Metadata-Version: 2.1
Name: gismo
Version: 0.4.3
Summary: GISMO is a NLP tool to rank and organize a corpus of documents according to a query.
Home-page: https://github.com/balouf/gismo
Author: Fabien Mathieu
Author-email: fabien.mathieu@normalesup.org
License: GNU General Public License v3
Keywords: gismo
Classifier: Development Status :: 2 - Pre-Alpha
Classifier: Intended Audience :: Developers
Classifier: License :: OSI Approved :: GNU General Public License v3 (GPLv3)
Classifier: Natural Language :: English
Classifier: Programming Language :: Python :: 3
Classifier: Programming Language :: Python :: 3.6
Classifier: Programming Language :: Python :: 3.7
Classifier: Programming Language :: Python :: 3.8
Requires-Python: >=3.6
Description-Content-Type: text/x-rst
License-File: LICENSE
License-File: AUTHORS.rst

.. image:: https://github.com/balouf/gismo/raw/master/docs/logo-line.png
    :alt: Gismo logo
    :target: https://balouf.github.io/gismo/

--------------------------------------------------------
A Generic Information Search... With a Mind of its Own!
--------------------------------------------------------

.. image:: https://img.shields.io/pypi/v/gismo.svg
        :target: https://pypi.python.org/pypi/gismo

.. image:: https://github.com/balouf/gismo/workflows/build/badge.svg?branch=master
        :target: https://github.com/balouf/gismo/actions?query=workflow%3Abuild
        :alt: Build Status

.. image:: https://github.com/balouf/gismo/workflows/docs/badge.svg?branch=master
        :target: https://github.com/balouf/gismo/actions?query=workflow%3Adocs
        :alt: Documentation Status

.. image:: https://codecov.io/gh/balouf/gismo/branch/master/graphs/badge.svg
        :target: https://codecov.io/gh/balouf/gismo/branch/master
        :alt: Code Coverage





GISMO is a NLP tool to rank and organize a corpus of documents according to a query.

Gismo stands for Generic Information Search... with a Mind of its Own.

* Free software: GNU General Public License v3
* Github: https://github.com/balouf/gismo/
* Documentation: https://balouf.github.io/gismo/


Features
--------

Gismo combines three main ideas:

* **TF-IDTF**: a symmetric version of the TF-IDF embedding.
* **DIteration**: a fast, push-based, variant of the PageRank algorithm.
* **Fuzzy dendrogram**: a variant of the Louvain clustering algorithm.

Quickstart
----------

Install gismo:

.. code-block:: console

    $ pip install gismo

Import gismo in a Python project::

    import gismo as gs


To get the hang of a typical Gismo workflow, you can check the `Toy Example`_ notebook. For more advanced uses,
look at the other tutorials_ or directly the reference_ section.



Credits
-------

Thomas Bonald, Anne Bouillard, Marc-Olivier Buob, Dohy Hong.
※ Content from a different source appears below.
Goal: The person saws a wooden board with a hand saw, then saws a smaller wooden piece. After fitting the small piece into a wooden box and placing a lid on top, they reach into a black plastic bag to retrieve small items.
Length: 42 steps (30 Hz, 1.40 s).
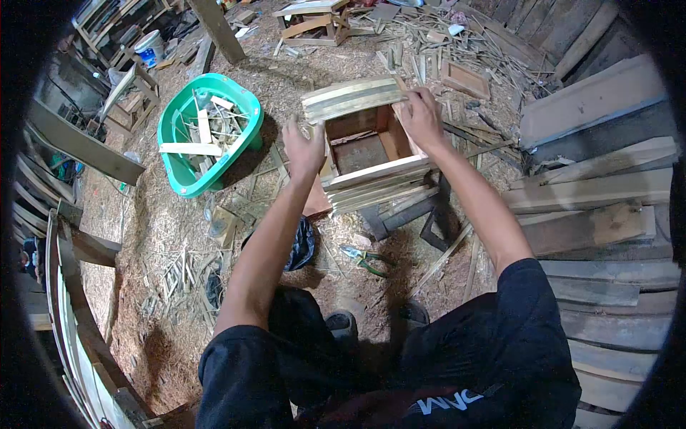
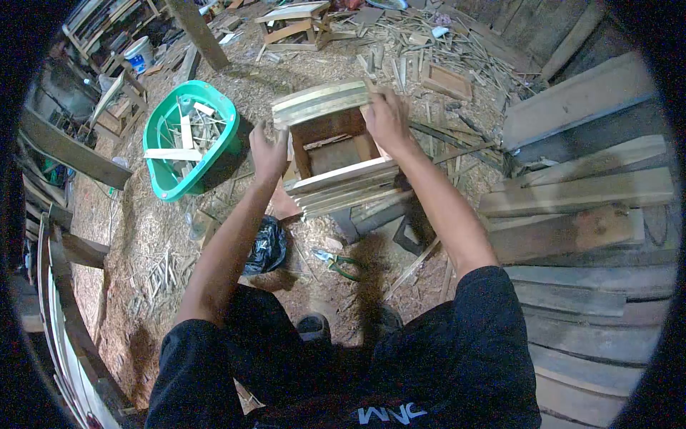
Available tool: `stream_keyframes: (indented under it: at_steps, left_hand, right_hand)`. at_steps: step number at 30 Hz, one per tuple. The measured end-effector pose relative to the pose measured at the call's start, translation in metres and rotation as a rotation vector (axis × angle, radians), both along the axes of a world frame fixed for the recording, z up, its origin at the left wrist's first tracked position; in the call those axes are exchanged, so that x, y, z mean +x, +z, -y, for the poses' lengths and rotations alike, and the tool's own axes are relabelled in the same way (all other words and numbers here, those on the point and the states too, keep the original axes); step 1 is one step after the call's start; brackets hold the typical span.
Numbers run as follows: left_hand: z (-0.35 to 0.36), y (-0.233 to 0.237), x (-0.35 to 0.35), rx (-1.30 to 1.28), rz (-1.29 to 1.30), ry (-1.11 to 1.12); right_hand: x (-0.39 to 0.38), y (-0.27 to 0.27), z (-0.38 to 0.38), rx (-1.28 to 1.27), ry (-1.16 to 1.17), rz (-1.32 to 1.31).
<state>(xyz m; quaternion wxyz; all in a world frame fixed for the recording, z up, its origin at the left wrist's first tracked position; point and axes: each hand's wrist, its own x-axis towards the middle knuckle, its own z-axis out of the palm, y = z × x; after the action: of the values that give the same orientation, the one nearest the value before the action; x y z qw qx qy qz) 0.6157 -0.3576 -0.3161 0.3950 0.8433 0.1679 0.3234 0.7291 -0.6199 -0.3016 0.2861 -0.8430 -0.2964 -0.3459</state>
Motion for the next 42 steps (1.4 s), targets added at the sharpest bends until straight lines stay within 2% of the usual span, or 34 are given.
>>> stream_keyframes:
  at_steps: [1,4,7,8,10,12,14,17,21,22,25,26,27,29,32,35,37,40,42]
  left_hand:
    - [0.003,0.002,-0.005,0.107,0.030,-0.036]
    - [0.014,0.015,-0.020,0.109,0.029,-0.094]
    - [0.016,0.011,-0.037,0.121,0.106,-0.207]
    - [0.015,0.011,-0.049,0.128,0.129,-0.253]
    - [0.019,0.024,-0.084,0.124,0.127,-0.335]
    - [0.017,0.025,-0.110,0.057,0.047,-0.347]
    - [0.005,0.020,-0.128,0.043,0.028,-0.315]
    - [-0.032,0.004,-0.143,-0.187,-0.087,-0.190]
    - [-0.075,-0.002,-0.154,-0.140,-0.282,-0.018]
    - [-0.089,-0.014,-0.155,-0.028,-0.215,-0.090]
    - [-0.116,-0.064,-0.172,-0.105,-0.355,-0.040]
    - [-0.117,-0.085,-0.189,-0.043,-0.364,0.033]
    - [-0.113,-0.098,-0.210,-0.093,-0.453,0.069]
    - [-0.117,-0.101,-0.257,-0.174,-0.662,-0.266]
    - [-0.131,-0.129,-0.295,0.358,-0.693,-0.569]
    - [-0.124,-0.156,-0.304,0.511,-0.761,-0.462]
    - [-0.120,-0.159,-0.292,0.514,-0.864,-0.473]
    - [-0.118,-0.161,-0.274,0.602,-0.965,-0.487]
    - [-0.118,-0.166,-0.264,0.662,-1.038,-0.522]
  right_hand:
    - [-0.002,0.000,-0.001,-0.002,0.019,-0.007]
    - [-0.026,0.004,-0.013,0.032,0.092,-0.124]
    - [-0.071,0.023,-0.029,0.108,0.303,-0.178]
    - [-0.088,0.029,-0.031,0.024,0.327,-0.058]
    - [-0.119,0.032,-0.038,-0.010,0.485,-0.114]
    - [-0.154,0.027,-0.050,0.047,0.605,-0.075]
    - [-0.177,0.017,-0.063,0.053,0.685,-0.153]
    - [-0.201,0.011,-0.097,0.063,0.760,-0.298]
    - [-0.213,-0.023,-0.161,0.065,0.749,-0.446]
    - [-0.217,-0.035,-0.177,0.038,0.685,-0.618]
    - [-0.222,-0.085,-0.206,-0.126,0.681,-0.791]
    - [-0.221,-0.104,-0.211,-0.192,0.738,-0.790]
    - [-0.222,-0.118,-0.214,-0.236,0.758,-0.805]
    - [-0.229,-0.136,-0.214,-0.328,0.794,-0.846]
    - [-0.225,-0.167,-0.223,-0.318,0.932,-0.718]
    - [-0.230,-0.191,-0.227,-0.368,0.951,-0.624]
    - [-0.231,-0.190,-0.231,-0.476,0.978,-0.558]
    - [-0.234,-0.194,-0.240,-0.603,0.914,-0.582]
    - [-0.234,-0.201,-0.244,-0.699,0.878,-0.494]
This package was created with Cookiecutter_ and the `francois-durand/package_helper`_ project template.

.. _reference: https://balouf.github.io/gismo/reference.html
.. _`Toy Example`: https://balouf.github.io/gismo/tutorials/tutorial_toy_example.html
.. _tutorials: https://balouf.github.io/gismo/tutorials/index.html#
.. _Cookiecutter: https://github.com/audreyr/cookiecutter
.. _`francois-durand/package_helper`: https://github.com/francois-durand/package_helper


=======
History
=======

X.X.X (TODO-List)
-----------------
* Rethink distortion on both vectors normalization and IDTF/query trade-off.
* Accelerate similarity computation (currently sklearn-based) in clustering.


0.4.X (2023-0X-XX) (tentative)
-------------------------------

* Context manager for FileSource (e.g. ``with FileSource(...) as source:``)

* 3.9 compatibility issues rechecked

* Wheels

* Minor change in test_dblp.py


0.4.3 (2022-12-26)
--------------------

* Refresh dependencies, compatibilities, and such.

* Gismo is tested up to Python 3.10.

* Patch sklearn change of API
  (`ngram_range` must be a tuple, `get_feature_names` has been renamed `get_feature_names_out`)

* Updates MixInIO logic: you now save with the `dump` method and load with the `load` **class** method.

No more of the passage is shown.